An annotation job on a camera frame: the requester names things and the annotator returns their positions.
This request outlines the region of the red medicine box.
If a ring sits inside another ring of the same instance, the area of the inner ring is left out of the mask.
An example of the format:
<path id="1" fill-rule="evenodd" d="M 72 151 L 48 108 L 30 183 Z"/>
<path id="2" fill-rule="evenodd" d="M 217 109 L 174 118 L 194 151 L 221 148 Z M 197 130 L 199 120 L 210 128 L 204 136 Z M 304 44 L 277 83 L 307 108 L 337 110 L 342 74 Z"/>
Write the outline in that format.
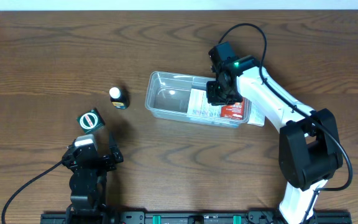
<path id="1" fill-rule="evenodd" d="M 226 105 L 221 108 L 221 117 L 235 120 L 243 120 L 244 110 L 244 101 L 240 103 L 234 103 L 233 105 Z"/>

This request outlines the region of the blue white medicine box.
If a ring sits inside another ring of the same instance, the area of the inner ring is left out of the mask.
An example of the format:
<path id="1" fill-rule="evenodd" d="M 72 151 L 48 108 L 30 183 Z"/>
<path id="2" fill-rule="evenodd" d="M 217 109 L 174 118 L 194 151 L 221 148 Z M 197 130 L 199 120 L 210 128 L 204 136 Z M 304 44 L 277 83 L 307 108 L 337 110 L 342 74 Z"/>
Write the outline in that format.
<path id="1" fill-rule="evenodd" d="M 206 91 L 192 88 L 187 114 L 208 118 L 220 118 L 222 106 L 213 106 L 208 103 Z"/>

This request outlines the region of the clear plastic container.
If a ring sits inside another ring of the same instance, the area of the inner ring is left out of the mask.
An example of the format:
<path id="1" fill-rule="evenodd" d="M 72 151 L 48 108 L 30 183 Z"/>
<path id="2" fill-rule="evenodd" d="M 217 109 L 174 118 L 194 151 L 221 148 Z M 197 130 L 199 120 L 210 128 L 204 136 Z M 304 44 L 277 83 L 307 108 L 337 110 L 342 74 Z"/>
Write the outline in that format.
<path id="1" fill-rule="evenodd" d="M 225 128 L 237 128 L 248 122 L 251 102 L 244 99 L 244 119 L 208 118 L 187 114 L 192 88 L 206 91 L 210 77 L 155 71 L 151 74 L 147 89 L 145 107 L 156 118 L 171 119 L 188 123 L 206 124 Z"/>

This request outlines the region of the white green medicine box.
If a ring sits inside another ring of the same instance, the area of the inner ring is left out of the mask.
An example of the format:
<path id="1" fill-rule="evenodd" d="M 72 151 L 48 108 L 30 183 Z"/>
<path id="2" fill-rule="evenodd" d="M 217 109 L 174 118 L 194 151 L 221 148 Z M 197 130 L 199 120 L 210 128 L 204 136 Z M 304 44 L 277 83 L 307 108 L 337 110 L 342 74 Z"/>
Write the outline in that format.
<path id="1" fill-rule="evenodd" d="M 247 124 L 260 127 L 264 126 L 265 124 L 265 115 L 263 114 L 263 112 L 261 112 L 261 110 L 259 110 L 259 108 L 255 104 L 251 105 Z"/>

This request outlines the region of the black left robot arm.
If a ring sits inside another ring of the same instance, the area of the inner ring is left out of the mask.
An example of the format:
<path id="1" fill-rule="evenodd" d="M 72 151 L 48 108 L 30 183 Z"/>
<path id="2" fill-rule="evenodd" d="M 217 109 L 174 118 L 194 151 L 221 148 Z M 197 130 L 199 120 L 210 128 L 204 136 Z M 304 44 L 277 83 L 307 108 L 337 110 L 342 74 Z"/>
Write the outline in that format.
<path id="1" fill-rule="evenodd" d="M 69 186 L 74 211 L 80 214 L 104 212 L 107 173 L 116 170 L 113 156 L 100 156 L 94 143 L 72 144 L 63 155 L 63 165 L 73 172 Z"/>

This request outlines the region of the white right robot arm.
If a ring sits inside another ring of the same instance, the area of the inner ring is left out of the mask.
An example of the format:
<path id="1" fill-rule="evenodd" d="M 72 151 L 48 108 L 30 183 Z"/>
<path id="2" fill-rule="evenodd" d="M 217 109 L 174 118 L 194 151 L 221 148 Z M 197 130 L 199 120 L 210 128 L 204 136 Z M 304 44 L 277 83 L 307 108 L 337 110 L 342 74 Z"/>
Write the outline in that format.
<path id="1" fill-rule="evenodd" d="M 278 207 L 285 223 L 341 223 L 341 215 L 316 213 L 318 194 L 343 157 L 329 110 L 315 111 L 296 100 L 253 56 L 213 60 L 216 78 L 155 71 L 145 98 L 157 118 L 225 128 L 254 124 L 256 113 L 279 133 L 279 166 L 287 180 Z"/>

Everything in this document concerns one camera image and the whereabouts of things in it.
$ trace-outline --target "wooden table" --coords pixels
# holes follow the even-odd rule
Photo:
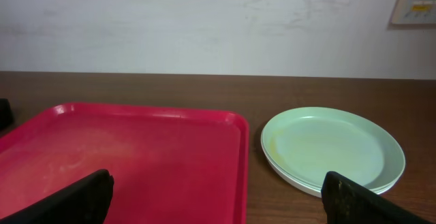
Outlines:
[[[303,106],[361,115],[403,147],[406,170],[383,196],[436,222],[436,80],[0,72],[17,125],[71,101],[232,110],[250,124],[248,224],[325,223],[321,200],[276,175],[260,148],[274,115]]]

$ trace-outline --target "yellow label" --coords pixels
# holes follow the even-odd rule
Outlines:
[[[432,6],[432,5],[414,5],[414,6],[411,8],[411,10],[412,10],[412,11],[420,11],[420,12],[423,12],[423,11],[430,11],[430,10],[431,10],[431,6]]]

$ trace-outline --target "wall-mounted device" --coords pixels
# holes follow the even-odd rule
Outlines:
[[[398,0],[394,24],[436,24],[436,0]]]

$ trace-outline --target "white plate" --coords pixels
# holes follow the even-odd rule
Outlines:
[[[405,168],[403,151],[388,132],[330,108],[297,108],[276,115],[262,131],[262,148],[286,181],[316,191],[326,173],[336,171],[381,193]]]

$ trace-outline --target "tray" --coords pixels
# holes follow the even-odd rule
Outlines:
[[[67,103],[0,139],[0,218],[105,168],[105,223],[245,223],[249,128],[231,112]]]

::::

ABOUT THIS TASK
Leaving the pictures aside, transcribe the entire listing exactly.

RESPONSE
An annotation job on a camera frame: the requester names things and the annotator returns their positions.
This request outlines the region of the red medicine box.
If a ring sits inside another ring of the same instance, the area of the inner ring is left out of the mask.
An example of the format:
<path id="1" fill-rule="evenodd" d="M 72 151 L 48 108 L 30 183 Z"/>
<path id="2" fill-rule="evenodd" d="M 217 109 L 174 118 L 194 151 L 221 148 Z M 197 130 L 199 120 L 210 128 L 204 136 Z M 304 44 L 277 83 L 307 108 L 337 110 L 342 74 Z"/>
Write the outline in that format.
<path id="1" fill-rule="evenodd" d="M 226 105 L 221 108 L 221 117 L 235 120 L 243 120 L 244 110 L 244 101 L 240 103 L 234 103 L 233 105 Z"/>

This request outlines the region of the blue white medicine box.
If a ring sits inside another ring of the same instance, the area of the inner ring is left out of the mask.
An example of the format:
<path id="1" fill-rule="evenodd" d="M 72 151 L 48 108 L 30 183 Z"/>
<path id="2" fill-rule="evenodd" d="M 217 109 L 174 118 L 194 151 L 221 148 Z M 197 130 L 199 120 L 210 128 L 204 136 Z M 304 44 L 277 83 L 307 108 L 337 110 L 342 74 Z"/>
Write the outline in that format.
<path id="1" fill-rule="evenodd" d="M 206 91 L 192 88 L 187 114 L 208 118 L 220 118 L 222 106 L 213 106 L 208 103 Z"/>

This request outlines the region of the clear plastic container.
If a ring sits inside another ring of the same instance, the area of the inner ring is left out of the mask.
An example of the format:
<path id="1" fill-rule="evenodd" d="M 72 151 L 48 108 L 30 183 Z"/>
<path id="2" fill-rule="evenodd" d="M 217 109 L 174 118 L 194 151 L 221 148 Z M 197 130 L 199 120 L 210 128 L 204 136 Z M 304 44 L 277 83 L 307 108 L 337 110 L 342 74 Z"/>
Write the outline in that format.
<path id="1" fill-rule="evenodd" d="M 225 128 L 237 128 L 248 122 L 251 102 L 244 99 L 244 119 L 208 118 L 187 114 L 192 88 L 206 91 L 210 77 L 155 71 L 151 74 L 147 89 L 145 107 L 156 118 L 171 119 L 188 123 L 206 124 Z"/>

This request outlines the region of the white green medicine box.
If a ring sits inside another ring of the same instance, the area of the inner ring is left out of the mask.
An example of the format:
<path id="1" fill-rule="evenodd" d="M 72 151 L 48 108 L 30 183 Z"/>
<path id="2" fill-rule="evenodd" d="M 217 109 L 174 118 L 194 151 L 221 148 Z M 197 130 L 199 120 L 210 128 L 204 136 Z M 304 44 L 277 83 L 307 108 L 337 110 L 342 74 Z"/>
Write the outline in that format.
<path id="1" fill-rule="evenodd" d="M 247 124 L 260 127 L 264 126 L 265 124 L 265 115 L 263 114 L 263 112 L 261 112 L 261 110 L 259 110 L 259 108 L 255 104 L 251 105 Z"/>

This request outlines the region of the black left robot arm.
If a ring sits inside another ring of the same instance, the area of the inner ring is left out of the mask.
An example of the format:
<path id="1" fill-rule="evenodd" d="M 72 151 L 48 108 L 30 183 Z"/>
<path id="2" fill-rule="evenodd" d="M 217 109 L 174 118 L 194 151 L 221 148 Z M 197 130 L 199 120 L 210 128 L 204 136 Z M 304 44 L 277 83 L 307 108 L 337 110 L 342 74 Z"/>
Write the outline in that format.
<path id="1" fill-rule="evenodd" d="M 69 186 L 74 211 L 80 214 L 104 212 L 107 173 L 116 170 L 113 156 L 100 156 L 94 143 L 72 144 L 63 155 L 63 165 L 73 172 Z"/>

This request outlines the region of the white right robot arm.
If a ring sits inside another ring of the same instance, the area of the inner ring is left out of the mask.
An example of the format:
<path id="1" fill-rule="evenodd" d="M 72 151 L 48 108 L 30 183 Z"/>
<path id="2" fill-rule="evenodd" d="M 217 109 L 174 118 L 194 151 L 221 148 Z M 197 130 L 199 120 L 210 128 L 204 136 Z M 304 44 L 277 83 L 307 108 L 337 110 L 342 74 Z"/>
Write the outline in that format.
<path id="1" fill-rule="evenodd" d="M 278 207 L 285 223 L 341 223 L 341 215 L 316 213 L 318 194 L 343 157 L 329 110 L 315 111 L 296 100 L 253 56 L 213 60 L 216 78 L 155 71 L 145 98 L 157 118 L 225 128 L 254 124 L 256 113 L 279 133 L 279 166 L 287 180 Z"/>

Everything in this document concerns one camera image and the whereabouts of things in it.
$ trace-outline --target "wooden table" --coords pixels
# holes follow the even-odd rule
Photo:
Outlines:
[[[303,106],[361,115],[403,147],[406,170],[383,196],[436,222],[436,80],[0,72],[17,125],[71,101],[232,110],[250,124],[248,224],[325,223],[321,200],[276,175],[260,148],[274,115]]]

$ trace-outline --target "yellow label" --coords pixels
# holes follow the even-odd rule
Outlines:
[[[432,6],[432,5],[414,5],[414,6],[411,8],[411,10],[412,10],[412,11],[420,11],[420,12],[423,12],[423,11],[430,11],[430,10],[431,10],[431,6]]]

$ trace-outline --target "wall-mounted device" --coords pixels
# holes follow the even-odd rule
Outlines:
[[[398,0],[394,24],[436,24],[436,0]]]

$ trace-outline --target "white plate" --coords pixels
# holes follow the even-odd rule
Outlines:
[[[405,168],[403,151],[388,132],[330,108],[297,108],[276,115],[262,131],[262,148],[286,181],[316,191],[326,173],[336,171],[381,193]]]

$ trace-outline --target "tray" --coords pixels
# holes follow the even-odd rule
Outlines:
[[[67,103],[0,139],[0,218],[105,168],[105,223],[245,223],[249,128],[231,112]]]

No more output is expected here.